Only text belongs in your copy of the listing below; reproduce it exactly and leave out the pictures.
━━━ Dataset excerpt ━━━
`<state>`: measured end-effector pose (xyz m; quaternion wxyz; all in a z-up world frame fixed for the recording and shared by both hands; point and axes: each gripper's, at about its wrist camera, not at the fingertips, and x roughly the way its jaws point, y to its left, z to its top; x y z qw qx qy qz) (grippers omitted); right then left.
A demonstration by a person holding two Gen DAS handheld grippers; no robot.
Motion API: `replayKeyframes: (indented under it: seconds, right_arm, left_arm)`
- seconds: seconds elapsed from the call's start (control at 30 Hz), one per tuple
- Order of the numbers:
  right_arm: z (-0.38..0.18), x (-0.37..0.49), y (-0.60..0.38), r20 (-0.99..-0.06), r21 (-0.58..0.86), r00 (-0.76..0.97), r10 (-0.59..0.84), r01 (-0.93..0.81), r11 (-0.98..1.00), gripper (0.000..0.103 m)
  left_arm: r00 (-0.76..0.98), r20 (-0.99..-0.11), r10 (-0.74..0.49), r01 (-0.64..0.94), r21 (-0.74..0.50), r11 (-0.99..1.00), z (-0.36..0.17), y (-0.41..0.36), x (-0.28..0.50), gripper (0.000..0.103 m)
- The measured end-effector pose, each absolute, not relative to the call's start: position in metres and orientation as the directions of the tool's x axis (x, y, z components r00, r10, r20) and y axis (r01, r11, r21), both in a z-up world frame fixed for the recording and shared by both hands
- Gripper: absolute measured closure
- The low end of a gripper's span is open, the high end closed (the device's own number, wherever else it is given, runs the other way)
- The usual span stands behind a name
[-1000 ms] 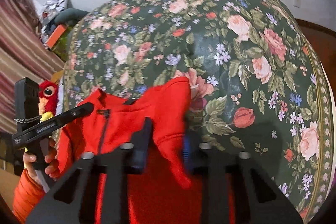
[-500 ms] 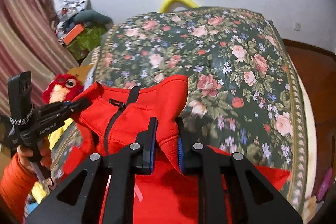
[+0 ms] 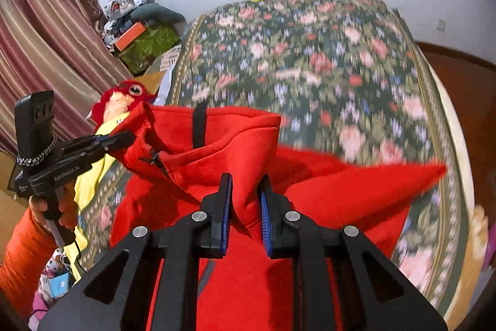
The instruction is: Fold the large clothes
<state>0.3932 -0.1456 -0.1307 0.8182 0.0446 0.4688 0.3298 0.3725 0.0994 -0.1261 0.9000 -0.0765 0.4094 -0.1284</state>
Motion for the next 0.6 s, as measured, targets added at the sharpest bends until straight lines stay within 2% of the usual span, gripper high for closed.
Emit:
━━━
Response to this exercise
`<state>`: measured end-effector pose (xyz m; quaternion wxyz; all in a z-up world frame fixed for the recording and shared by both hands; point and axes: each gripper's, at about its wrist camera, not at the fingertips, and x roughly the way its jaws point, y to its left, z to its top; x y z qw qx qy qz) (grippers omitted); right then left.
A demonstration by a person holding two Gen DAS handheld grippers; no robot.
Motion API: `replayKeyframes: (indented under it: seconds, right_arm, left_arm)`
- seconds: seconds elapsed from the call's start (control at 30 Hz), one per tuple
- Order of the numbers:
  right_arm: z (-0.38..0.18), x (-0.37..0.49), y (-0.60..0.38), r20 (-0.99..-0.06), r21 (-0.58..0.86), r00 (-0.76..0.97), r10 (-0.59..0.84), r01 (-0.93..0.81), r11 (-0.98..1.00), gripper (0.000..0.103 m)
  left_arm: r00 (-0.76..0.98), r20 (-0.99..-0.11), r10 (-0.74..0.49), r01 (-0.64..0.94), r21 (-0.74..0.50), r11 (-0.99..1.00), z (-0.36..0.17), y (-0.41..0.36), x (-0.28..0.50), gripper (0.000..0.103 m)
- The measured end-effector pose, each absolute, not relative to the call's start: position in metres and orientation as the directions of the tool's x axis (x, y, z components r00, r10, r20) and y axis (r01, r11, r21), both in a z-up world frame fixed for the recording and shared by both hands
- Gripper: absolute measured closure
- The low end of a gripper's span is open, the high end closed (the device's own number, wherever else it is given, runs the other way)
- The usual span stands behind a name
[-1000 ms] 
[-500 ms] 
[+0 ms] 
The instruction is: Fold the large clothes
<state>0.3932 -0.1456 -0.1307 0.8182 0.0446 0.4688 0.3298 0.3725 0.0994 -0.1261 0.9000 -0.0765 0.4094 -0.1284</state>
Motion for the next 0.6 s, as measured, targets added at the sharpest bends until straight lines stay within 2% of the usual span, gripper high for closed.
Emit:

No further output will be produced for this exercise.